I was pressed for time and running through the dimly lit quad at Loyola University. Out of breath and time, I rushed into a tucked-away theater in the student center. I quietly took a seat in the back of the theater and was immediately intrigued by the first question I heard posed to the panelists.
“Do you get scared on this journey?” said moderator N.K. Gutierrez to the all-female and filmmaker panel. “ Are there days when you feel defeated?”
All four of the women on the panel laughed and said yes! I had never felt so seen.
I am often way too hard on myself. I do 50 things at once and scold myself when I drop the ball on one of them.
I went to this event to learn and network. I never thought I’d leave feeling more connected to myself and my passion. As a black woman in the creative industry, I am often way too hard on myself. I do 50 things at once and scold myself when I drop the ball on one of them. There are moments when I feel completely defeated and exhausted. It was nice to know I wasn’t alone in that.
A night for women in film, the International Screenwriters Association Chicago chapter relaunched. They kicked off Women’s History Month by hosting a “Women in Screenwriting” panel. N.K. Gutierrez, actress and writer, was the moderator. And the panel consisted of writer/director Lauryn Lugo, You Matter Studios CEO and founder Jewel Ifeguni, and film producer Angie Gaffney.
Qualified in their own rights, everyone woman on the panel was well versed in the creative industry. Each loves what they do for a living while also admitting to the challenges that come along with being a creative, a woman, and a leader in this industry.

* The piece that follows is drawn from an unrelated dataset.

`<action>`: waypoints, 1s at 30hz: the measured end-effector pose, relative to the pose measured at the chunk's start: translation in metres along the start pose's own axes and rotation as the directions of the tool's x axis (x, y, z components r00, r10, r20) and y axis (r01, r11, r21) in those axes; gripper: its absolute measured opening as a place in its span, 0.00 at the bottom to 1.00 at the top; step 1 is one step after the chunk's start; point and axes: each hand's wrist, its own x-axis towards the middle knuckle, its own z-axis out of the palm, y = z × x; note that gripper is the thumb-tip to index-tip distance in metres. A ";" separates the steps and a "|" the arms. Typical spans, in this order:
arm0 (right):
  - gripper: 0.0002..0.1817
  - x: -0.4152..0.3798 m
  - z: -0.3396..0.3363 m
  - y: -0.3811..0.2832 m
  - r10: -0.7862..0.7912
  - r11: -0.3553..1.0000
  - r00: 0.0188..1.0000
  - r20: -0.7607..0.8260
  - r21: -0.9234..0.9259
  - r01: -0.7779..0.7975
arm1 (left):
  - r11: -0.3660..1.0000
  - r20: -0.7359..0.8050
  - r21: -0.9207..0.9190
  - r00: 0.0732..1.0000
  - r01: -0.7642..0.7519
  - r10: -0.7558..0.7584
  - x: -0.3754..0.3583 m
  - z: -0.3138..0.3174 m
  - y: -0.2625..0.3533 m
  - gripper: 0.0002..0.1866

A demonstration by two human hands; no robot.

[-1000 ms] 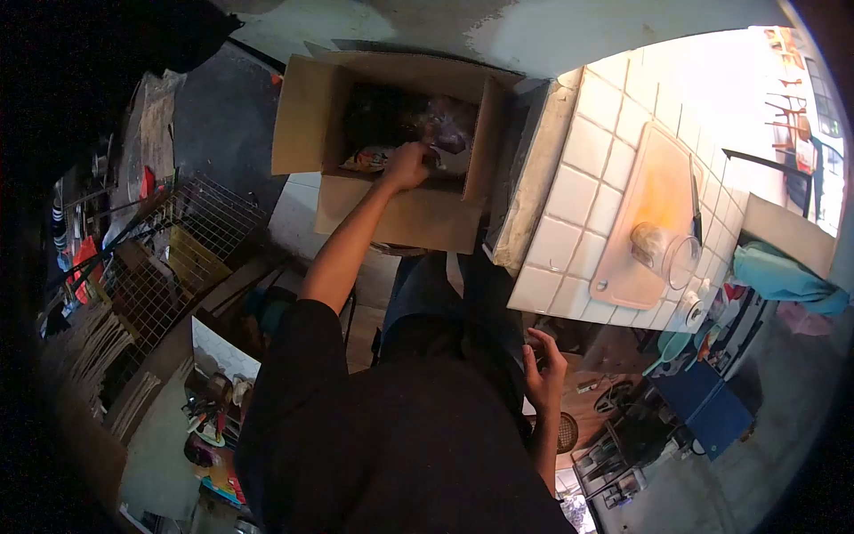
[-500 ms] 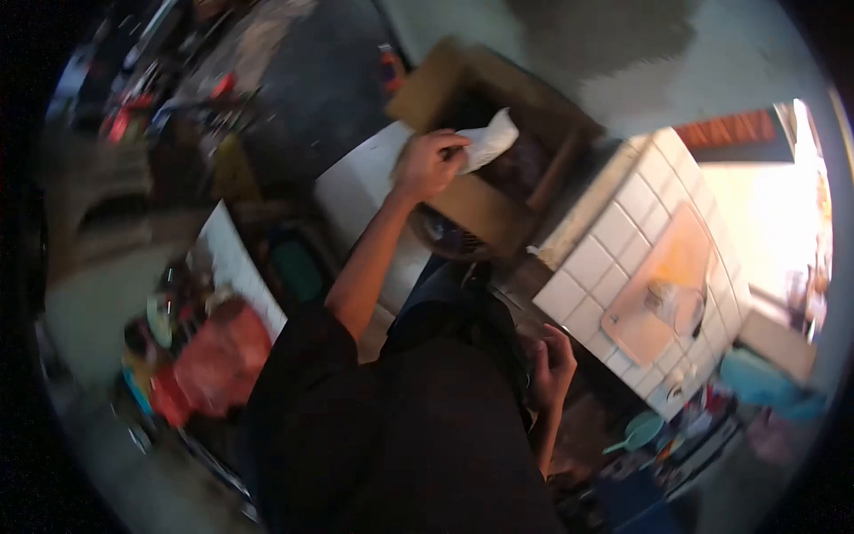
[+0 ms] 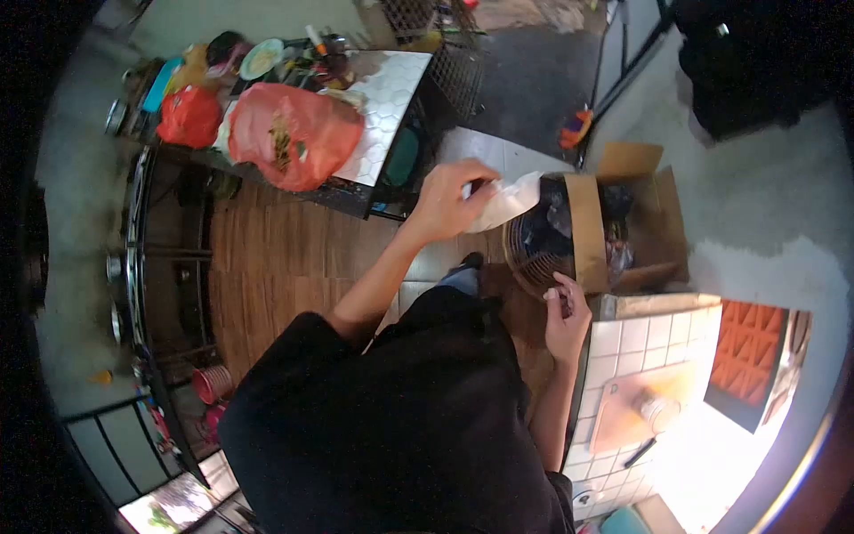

They do what they do not only because they love it, but because it’s their calling.
“I think it’s just the urge to write, to tell stories,” said Lauryn Lugo when asked what keeps her moving forward. “I feel like that’s the thing that keeps me going is knowing I have a story in my head, and I have to get it down.”
For Jewel, it was the power of content. “The thing that keeps me going is the why,” said Ifeguni. “I want my content to shift mindsets.”
That was the moment I knew I was in the right place. Not because filmmakers and creatives surrounded me, not because they were all women- but because of their “why”.
Growing up, I often let the fear of failure and embarrassment stop me from going after my dreams.
My “why” is similar to these two women. I write and produce to share different perspectives, to gift people with the opportunity to think differently about a topic– to feel differently about a topic. Like Lugo, my desire to tell stories and create content is also an urge. I feel like I have to do it. I have to get my ideas out. I have to grab that pen and paper and write the short story. As I’ve gotten older, I listen to my creative urges and instinct and feed them. I wasn’t always like this.
Growing up, I often let the fear of failure and embarrassment stop me from going after my dreams. I didn’t want people to make fun of my work. I didn’t want to create a film and get no likes or interactions on it. And then one day, I just decided to do it scared. To get out of my head, breathe, and turn my daydreams into concrete projects.
Film producer Angie Gaffney shared a similar sentiment. “Waiting for fear to go away is a dark tunnel,” said Gaffney. She urged everyone in the audience to go after their dreams, create that film and write that script even if they were scared.
As I continue to grow into an adult, I always remind myself to invite in creative challenges, go after my dreams, focus and grind, embrace fear, and always keep moving forward. This event was an excellent reminder to keep going after my “why”… and to do it scared.